### [WHAT THE EXERCISE ASKS]
Give every line below again, exactly as it appears.

---------- PROVIDED DATA

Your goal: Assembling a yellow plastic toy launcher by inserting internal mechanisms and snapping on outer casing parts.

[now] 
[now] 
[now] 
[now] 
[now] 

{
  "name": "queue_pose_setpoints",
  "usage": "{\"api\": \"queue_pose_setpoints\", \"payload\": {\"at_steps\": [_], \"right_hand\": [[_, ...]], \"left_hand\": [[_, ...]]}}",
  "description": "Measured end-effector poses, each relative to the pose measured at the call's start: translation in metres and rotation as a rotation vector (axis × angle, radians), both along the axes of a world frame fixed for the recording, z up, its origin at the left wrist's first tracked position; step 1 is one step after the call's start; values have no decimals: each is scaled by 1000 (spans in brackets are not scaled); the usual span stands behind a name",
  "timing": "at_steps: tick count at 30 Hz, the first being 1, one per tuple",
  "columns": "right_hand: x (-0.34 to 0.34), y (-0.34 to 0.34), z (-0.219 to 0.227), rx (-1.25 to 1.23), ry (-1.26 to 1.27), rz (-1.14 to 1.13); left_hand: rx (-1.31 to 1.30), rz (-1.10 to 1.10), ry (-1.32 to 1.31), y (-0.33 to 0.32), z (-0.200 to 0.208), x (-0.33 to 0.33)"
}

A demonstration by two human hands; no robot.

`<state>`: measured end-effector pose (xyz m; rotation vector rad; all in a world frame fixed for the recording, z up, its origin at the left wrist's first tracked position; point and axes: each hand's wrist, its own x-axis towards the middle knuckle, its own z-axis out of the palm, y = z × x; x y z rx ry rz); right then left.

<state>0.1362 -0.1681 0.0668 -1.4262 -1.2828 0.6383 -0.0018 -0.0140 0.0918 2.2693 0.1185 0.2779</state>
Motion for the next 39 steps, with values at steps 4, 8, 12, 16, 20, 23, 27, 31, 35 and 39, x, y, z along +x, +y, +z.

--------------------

### [ANSWER TO THE EXERCISE]
Your goal: Assembling a yellow plastic toy launcher by inserting internal mechanisms and snapping on outer casing parts.

[now] 
[now] 
[now] 
[now] 
[now] 

{
  "name": "queue_pose_setpoints",
  "usage": "{\"api\": \"queue_pose_setpoints\", \"payload\": {\"at_steps\": [_], \"right_hand\": [[_, ...]], \"left_hand\": [[_, ...]]}}",
  "description": "Measured end-effector poses, each relative to the pose measured at the call's start: translation in metres and rotation as a rotation vector (axis × angle, radians), both along the axes of a world frame fixed for the recording, z up, its origin at the left wrist's first tracked position; step 1 is one step after the call's start; values have no decimals: each is scaled by 1000 (spans in brackets are not scaled); the usual span stands behind a name",
  "timing": "at_steps: tick count at 30 Hz, the first being 1, one per tuple",
  "columns": "right_hand: x (-0.34 to 0.34), y (-0.34 to 0.34), z (-0.219 to 0.227), rx (-1.25 to 1.23), ry (-1.26 to 1.27), rz (-1.14 to 1.13); left_hand: rx (-1.31 to 1.30), rz (-1.10 to 1.10), ry (-1.32 to 1.31), y (-0.33 to 0.32), z (-0.200 to 0.208), x (-0.33 to 0.33)"
}

A demonstration by two human hands; no robot.

`<state>`: measured end-effector pose (xyz m; rotation vector rad; all in a world frame fixed for the recording, z up, its origin at the left wrist's first tracked position; point and axes: each hand's wrist, its own x-axis towards the middle knuckle, its own z-axis out of the palm, y = z × x; x y z rx ry rz); right then left.

<state>0.1362 -0.1681 0.0668 -1.4262 -1.2828 0.6383 -0.0018 -0.0140 0.0918 2.2693 0.1185 0.2779</state>
Motion for the next 39 steps, with values at steps 4, 8, 12, 16, 20, 23, 27, 31, 35 and 39, x, y, z along +x, +y, +z.

The work for this exercise is now done.